The other problem with an attacker using a consumer email account, or even their own domain, is that all checks like DMARC, DKIM, and SPF will all pass (as long as the records are set up correctly) as there is no domain name spoofing happening.

To combat this, I have had customers implement a transport rule that identifies messages that contain the names of key executives in the From field, and which originate from outside of the tenant. The transport rule would look something like that.

Under exceptions, you would add the personal addresses that the executives may use to send mail to the company to ensure those messages aren’t caught by this rule.

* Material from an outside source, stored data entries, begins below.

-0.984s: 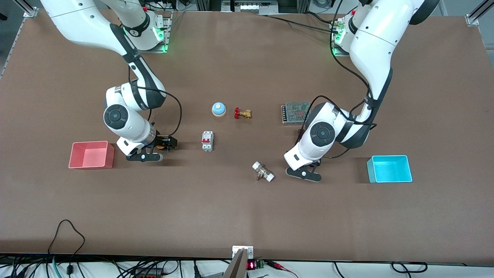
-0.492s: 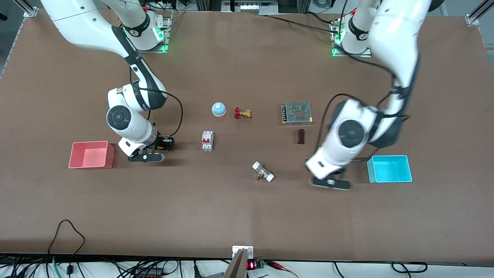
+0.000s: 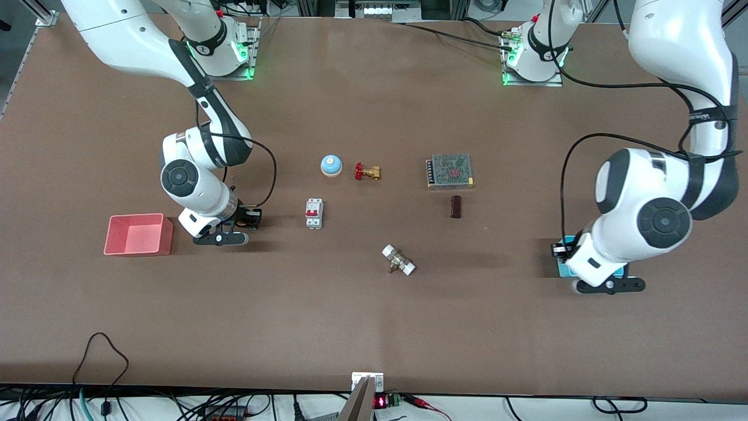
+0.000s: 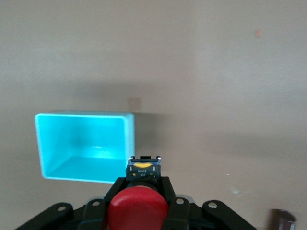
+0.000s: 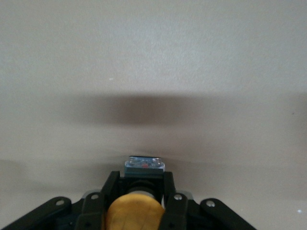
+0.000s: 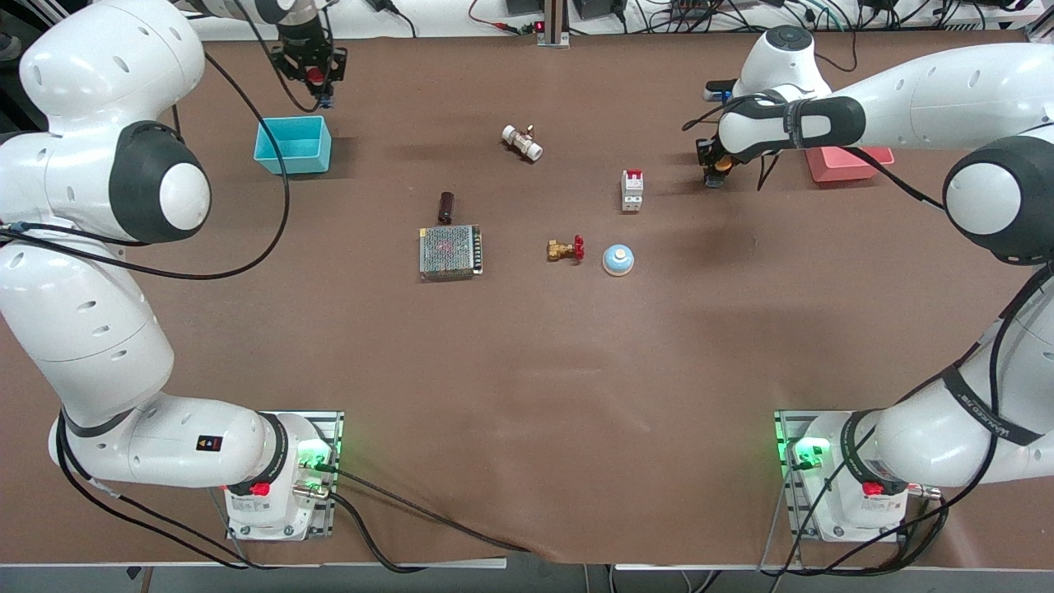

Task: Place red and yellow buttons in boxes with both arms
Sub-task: 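Carry the yellow button to the pink box while the left gripper carries red, then lower the yellow button into the pink box while the left gripper lowers red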

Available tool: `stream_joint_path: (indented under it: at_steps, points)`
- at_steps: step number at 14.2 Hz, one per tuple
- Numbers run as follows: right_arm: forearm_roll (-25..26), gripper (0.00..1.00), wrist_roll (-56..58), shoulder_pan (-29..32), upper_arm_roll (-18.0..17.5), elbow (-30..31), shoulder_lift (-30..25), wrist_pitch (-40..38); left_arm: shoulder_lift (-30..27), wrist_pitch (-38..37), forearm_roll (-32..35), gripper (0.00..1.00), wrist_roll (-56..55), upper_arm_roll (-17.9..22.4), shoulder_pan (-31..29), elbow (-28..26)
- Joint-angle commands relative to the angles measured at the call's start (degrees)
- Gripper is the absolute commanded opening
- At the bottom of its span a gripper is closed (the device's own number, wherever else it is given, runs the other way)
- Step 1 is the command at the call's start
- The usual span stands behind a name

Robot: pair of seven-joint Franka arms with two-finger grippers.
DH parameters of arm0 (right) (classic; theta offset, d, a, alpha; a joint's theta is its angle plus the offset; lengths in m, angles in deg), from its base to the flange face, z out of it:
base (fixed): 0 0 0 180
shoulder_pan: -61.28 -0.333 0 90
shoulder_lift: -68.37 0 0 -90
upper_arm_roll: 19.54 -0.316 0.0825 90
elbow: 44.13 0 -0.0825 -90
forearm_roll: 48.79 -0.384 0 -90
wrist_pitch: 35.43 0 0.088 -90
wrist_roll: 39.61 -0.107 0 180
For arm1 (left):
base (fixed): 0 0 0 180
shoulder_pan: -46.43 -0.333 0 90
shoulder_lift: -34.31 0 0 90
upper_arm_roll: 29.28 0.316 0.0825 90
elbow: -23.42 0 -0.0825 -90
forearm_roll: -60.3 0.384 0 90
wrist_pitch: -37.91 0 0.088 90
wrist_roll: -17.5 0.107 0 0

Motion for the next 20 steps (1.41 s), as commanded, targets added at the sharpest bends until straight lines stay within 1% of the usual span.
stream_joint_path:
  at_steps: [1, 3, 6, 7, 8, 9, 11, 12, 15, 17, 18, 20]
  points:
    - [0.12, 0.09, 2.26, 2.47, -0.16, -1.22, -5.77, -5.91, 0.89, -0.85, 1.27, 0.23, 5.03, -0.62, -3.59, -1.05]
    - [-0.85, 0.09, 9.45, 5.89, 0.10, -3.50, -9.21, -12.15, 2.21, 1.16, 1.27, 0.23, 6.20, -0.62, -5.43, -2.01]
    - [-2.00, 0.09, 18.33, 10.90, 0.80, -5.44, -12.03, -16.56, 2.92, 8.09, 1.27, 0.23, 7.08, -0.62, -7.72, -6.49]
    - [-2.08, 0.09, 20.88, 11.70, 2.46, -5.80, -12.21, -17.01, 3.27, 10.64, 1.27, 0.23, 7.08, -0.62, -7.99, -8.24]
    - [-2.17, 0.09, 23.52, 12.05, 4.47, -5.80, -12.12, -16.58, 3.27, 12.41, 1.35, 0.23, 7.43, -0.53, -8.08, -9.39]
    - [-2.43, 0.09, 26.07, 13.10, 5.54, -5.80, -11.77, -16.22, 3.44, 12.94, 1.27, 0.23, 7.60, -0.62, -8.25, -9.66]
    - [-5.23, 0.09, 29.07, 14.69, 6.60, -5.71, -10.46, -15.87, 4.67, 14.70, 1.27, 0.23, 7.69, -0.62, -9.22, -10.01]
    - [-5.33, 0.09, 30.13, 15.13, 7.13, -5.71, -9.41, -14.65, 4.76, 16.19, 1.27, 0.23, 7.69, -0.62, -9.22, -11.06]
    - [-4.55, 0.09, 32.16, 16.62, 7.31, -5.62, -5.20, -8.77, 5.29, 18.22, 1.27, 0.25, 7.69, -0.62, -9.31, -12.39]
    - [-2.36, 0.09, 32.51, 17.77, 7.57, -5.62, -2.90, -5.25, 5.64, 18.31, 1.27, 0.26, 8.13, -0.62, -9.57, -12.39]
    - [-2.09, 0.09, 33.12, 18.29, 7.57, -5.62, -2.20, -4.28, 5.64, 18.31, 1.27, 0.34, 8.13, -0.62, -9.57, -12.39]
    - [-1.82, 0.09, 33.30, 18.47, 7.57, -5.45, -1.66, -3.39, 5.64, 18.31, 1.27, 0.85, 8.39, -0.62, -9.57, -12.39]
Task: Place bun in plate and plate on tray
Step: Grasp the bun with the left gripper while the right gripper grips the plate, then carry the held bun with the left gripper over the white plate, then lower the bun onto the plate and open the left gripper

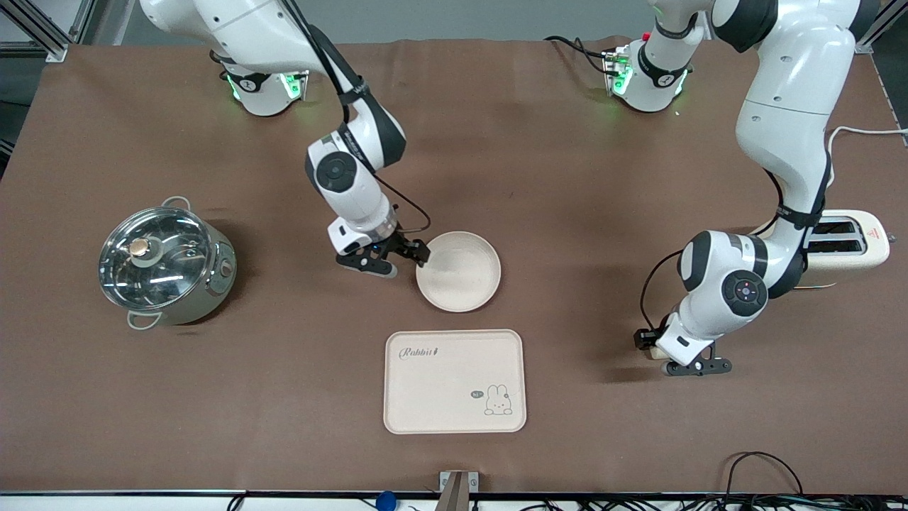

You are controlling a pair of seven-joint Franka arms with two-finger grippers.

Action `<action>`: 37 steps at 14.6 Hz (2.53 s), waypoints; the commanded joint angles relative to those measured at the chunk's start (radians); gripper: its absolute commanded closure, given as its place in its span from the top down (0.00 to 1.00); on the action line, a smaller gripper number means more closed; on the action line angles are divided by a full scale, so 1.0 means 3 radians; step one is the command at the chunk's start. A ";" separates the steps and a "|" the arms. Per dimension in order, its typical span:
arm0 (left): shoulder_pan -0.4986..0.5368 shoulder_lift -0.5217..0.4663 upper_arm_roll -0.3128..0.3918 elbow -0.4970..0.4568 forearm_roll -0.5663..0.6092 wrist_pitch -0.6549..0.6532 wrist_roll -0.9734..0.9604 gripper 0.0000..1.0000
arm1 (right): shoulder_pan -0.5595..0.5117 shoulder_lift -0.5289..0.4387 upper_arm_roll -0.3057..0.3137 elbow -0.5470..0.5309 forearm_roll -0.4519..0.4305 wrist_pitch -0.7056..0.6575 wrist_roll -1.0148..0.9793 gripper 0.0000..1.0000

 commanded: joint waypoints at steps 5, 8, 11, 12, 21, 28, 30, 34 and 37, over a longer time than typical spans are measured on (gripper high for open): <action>-0.0161 -0.0212 -0.0266 0.0073 0.0058 -0.0419 -0.0766 0.35 | 0.0107 0.0342 -0.0047 0.0308 -0.0156 -0.0010 0.0063 0.93; -0.0345 -0.0340 -0.0532 0.0078 0.0063 -0.0671 -0.1563 0.35 | 0.0107 0.0347 -0.0047 0.0303 -0.0193 -0.0020 0.0063 0.70; -0.0671 -0.0330 -0.0666 0.0098 0.0083 -0.0718 -0.2325 0.35 | 0.0107 0.0347 -0.0047 0.0297 -0.0193 -0.0020 0.0063 0.49; -0.0820 -0.0304 -0.0666 0.0144 0.0083 -0.0718 -0.2535 0.35 | 0.0107 0.0347 -0.0047 0.0292 -0.0193 -0.0020 0.0063 0.45; -0.1511 0.0105 -0.0661 0.0436 0.0037 -0.0651 -0.3646 0.43 | 0.0107 0.0363 -0.0052 0.0277 -0.0198 -0.0010 0.0063 0.22; -0.1501 0.0126 -0.0656 0.0462 0.0037 -0.0564 -0.3683 0.92 | 0.0112 0.0363 -0.0057 0.0272 -0.0254 0.0011 0.0068 0.00; -0.1450 0.0009 -0.0635 0.0553 0.0083 -0.0595 -0.3657 1.00 | 0.0097 0.0353 -0.0057 0.0272 -0.0254 0.0006 0.0063 0.00; -0.1160 -0.0390 -0.0625 0.0595 0.0149 -0.0804 -0.3429 1.00 | 0.0077 0.0276 -0.0047 0.0267 -0.0244 -0.0056 0.0099 0.00; -0.0924 -0.0799 -0.0630 0.0589 0.0181 -0.1202 -0.2775 1.00 | 0.0046 0.0057 -0.0047 0.0297 -0.0198 -0.0112 0.0180 0.00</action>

The rule is simple and straightforward, but I’ve had customers report having much success with it capturing phishing attempts.

Cheers!

Comments

  • Anonymous
    July 11, 2018
    Thanks for this great tip. Straight forward to setup, some minor change to the Recipient options but does not take long to setup and works well.
  • Anonymous
    August 02, 2018
    This is so helpful. I set up a rule like this in our organization as we can't afford pricey software like Mimecast to do this.
  • Anonymous
    October 17, 2018
    This is fantastic! Thanks so much. We needed this so badly at my org. I implemented and developed a spoof to test it. Worked perfectly.I routed them to Quarantine and set it up to send an incident report to the security group.
    • Anonymous
      October 26, 2018
      Awesome to hear Chyenne!!!
  • Anonymous
    December 13, 2018
    The comment has been removed
    • Anonymous
      December 18, 2018
      The comment has been removed
  • Anonymous
    January 18, 2019
    Why not just drop that third condition, and prepend a disclaimer that warns the users the message came from outside the company? This way, all external message are tagged with a warning, and you can train your users that if they see the warning, and a spoofed internal name, obviously the message is bogus.
    • Anonymous
      February 21, 2019
      You definitely could do that as well. It just depends on your mail flow. If you have a third party that is allowed to send as your domain, depending on the routing, the mail might not be seen as internal and so would trigger the rule which you may not want.
  • Anonymous
    January 22, 2019
    Any reason O365 ATP isn't suggested in your article as that's a premium service that Microsoft already provide? I know you've mentioned it in the comments section but thought it'd make an appearance in the actual post...
    • Anonymous
      February 21, 2019
      Originally I wrote this to target organizations that didn't buy ATP licensing, which is why I used a transport rule.
  • Anonymous
    February 13, 2019
    Hi,I try to replicate this rule, but it doesn't work!!
    • Anonymous
      February 21, 2019
      Can you provide some more details on what you are seeing? Is the rule not triggering at all in your testing?
  • Anonymous
    February 22, 2019
    Wow! I've been doing this for some Months now, Feels so good that other people are thinking alike. This is exactly the same way i set up the rules for my clients. If I had published a write-up on it I would say you copied me. lol
  • Anonymous
    February 27, 2019
    I setup this rule just like you have above and it is not working for me. I can still send emails as "Target User" my@gmail.com and it goes right through. I have it set as "A message header includes From header includes "Target User" or "User, Target"And it is not working.
  • Anonymous
    May 08, 2019
    This works but it has a lot of problems. Any "Send on Behalf of" SaaS or listserv will get blocked. A major problem is if an email is received from a DisplayName which contains the DisplayName which is being filtered. For example, if outside-the-organization user Steve Lunceford emails the organization and 'Steve Lunce' is in the DisplayName filter, it will get caught.This solution is probably fine for a small organization but scaling this would be a false-positive nightmare.
    • Anonymous
      June 12, 2019
      Spoof detection in ATP is the better solution, but if a tenant does not have ATP licensing, this is the next best place to start.